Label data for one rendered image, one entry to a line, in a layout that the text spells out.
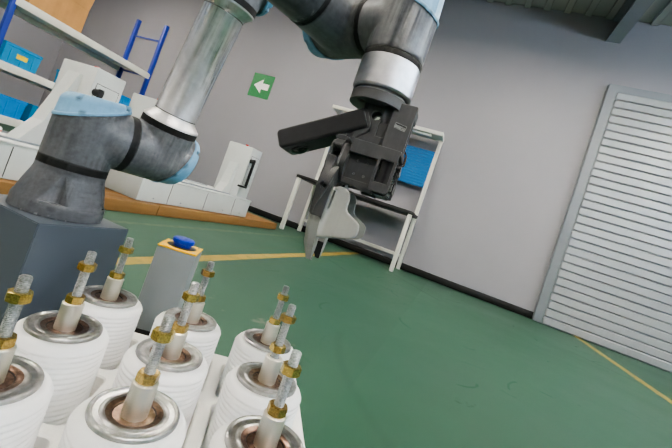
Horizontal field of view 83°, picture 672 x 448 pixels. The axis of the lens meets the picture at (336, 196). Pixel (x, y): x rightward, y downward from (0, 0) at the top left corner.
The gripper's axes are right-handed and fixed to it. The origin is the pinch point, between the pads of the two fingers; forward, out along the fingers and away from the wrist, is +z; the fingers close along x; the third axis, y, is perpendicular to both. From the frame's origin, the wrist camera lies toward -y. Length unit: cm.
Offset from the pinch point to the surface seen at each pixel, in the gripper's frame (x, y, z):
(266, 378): -0.9, 0.5, 16.5
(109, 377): -2.2, -18.6, 24.4
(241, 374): -1.7, -2.4, 17.0
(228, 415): -4.3, -1.4, 20.4
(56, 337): -11.5, -19.7, 17.0
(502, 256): 485, 121, -20
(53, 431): -12.8, -15.0, 24.4
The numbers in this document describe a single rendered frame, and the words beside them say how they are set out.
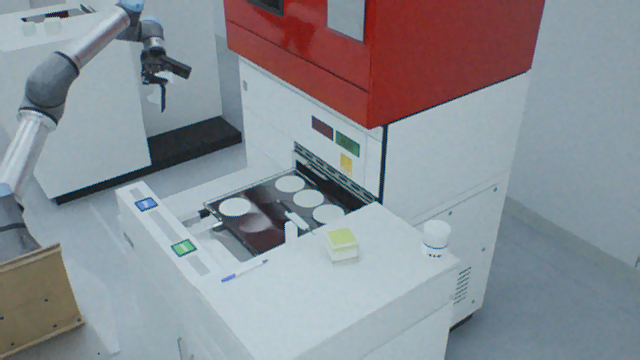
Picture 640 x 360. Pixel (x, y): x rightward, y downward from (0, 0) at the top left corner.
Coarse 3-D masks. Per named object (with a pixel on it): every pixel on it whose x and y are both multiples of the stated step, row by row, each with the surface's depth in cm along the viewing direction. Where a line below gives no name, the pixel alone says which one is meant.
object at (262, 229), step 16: (240, 192) 196; (256, 192) 196; (272, 192) 196; (288, 192) 196; (320, 192) 196; (256, 208) 188; (272, 208) 188; (304, 208) 188; (240, 224) 181; (256, 224) 181; (272, 224) 181; (320, 224) 181; (256, 240) 175; (272, 240) 175
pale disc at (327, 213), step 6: (330, 204) 190; (318, 210) 187; (324, 210) 187; (330, 210) 187; (336, 210) 187; (342, 210) 187; (318, 216) 185; (324, 216) 185; (330, 216) 185; (336, 216) 185; (342, 216) 185; (324, 222) 182; (330, 222) 182
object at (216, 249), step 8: (200, 224) 185; (200, 240) 178; (208, 240) 178; (216, 240) 178; (208, 248) 175; (216, 248) 175; (224, 248) 175; (216, 256) 172; (224, 256) 172; (232, 256) 172; (224, 264) 169; (232, 264) 169
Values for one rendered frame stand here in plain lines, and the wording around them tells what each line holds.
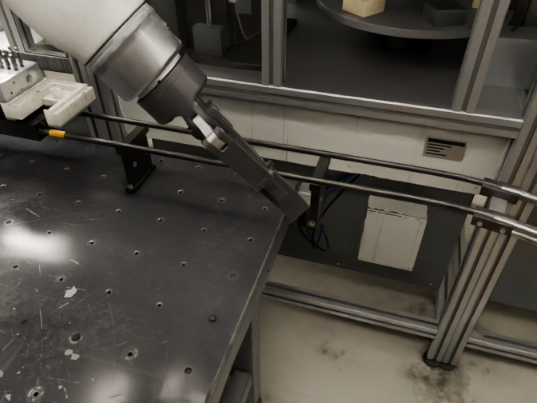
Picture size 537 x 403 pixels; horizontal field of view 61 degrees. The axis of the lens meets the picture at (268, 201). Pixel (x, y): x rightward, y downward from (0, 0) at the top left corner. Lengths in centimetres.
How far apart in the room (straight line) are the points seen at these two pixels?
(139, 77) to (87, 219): 68
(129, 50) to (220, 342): 53
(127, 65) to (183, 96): 6
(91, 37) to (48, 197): 78
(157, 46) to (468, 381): 145
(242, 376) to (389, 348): 59
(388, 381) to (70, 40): 139
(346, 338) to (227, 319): 86
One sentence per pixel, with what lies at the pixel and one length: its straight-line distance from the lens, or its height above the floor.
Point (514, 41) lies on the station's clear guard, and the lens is 102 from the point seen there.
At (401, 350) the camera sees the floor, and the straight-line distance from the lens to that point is 169.
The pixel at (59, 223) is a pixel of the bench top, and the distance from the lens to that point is 113.
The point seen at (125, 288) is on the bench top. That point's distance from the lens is 95.
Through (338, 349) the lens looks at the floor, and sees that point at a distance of 165.
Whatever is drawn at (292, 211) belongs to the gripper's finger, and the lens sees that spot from 58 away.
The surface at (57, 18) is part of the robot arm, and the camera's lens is 48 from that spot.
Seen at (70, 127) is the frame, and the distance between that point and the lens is 170.
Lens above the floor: 138
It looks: 40 degrees down
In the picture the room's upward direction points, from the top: straight up

▬▬▬▬▬▬

▶ **WHAT TO PRODUCE**
Go through the records above and, whenever a line includes the word "each", copy it.

▶ **RESPONSE TO THIS TASK**
Offset from the pinch point to the surface seen at each pixel, in the gripper's frame (x, y, z):
Coarse 3-D masks. Per named object (with a pixel on it): every pixel on it whose x and y are both multiples of the stated step, row by row, each with the surface's depth in cm along the viewing direction. Where a line below gives no name, the pixel alone says which one is meant.
Values for one rendered frame stand here in plain lines, and the wording around them tells what each line holds.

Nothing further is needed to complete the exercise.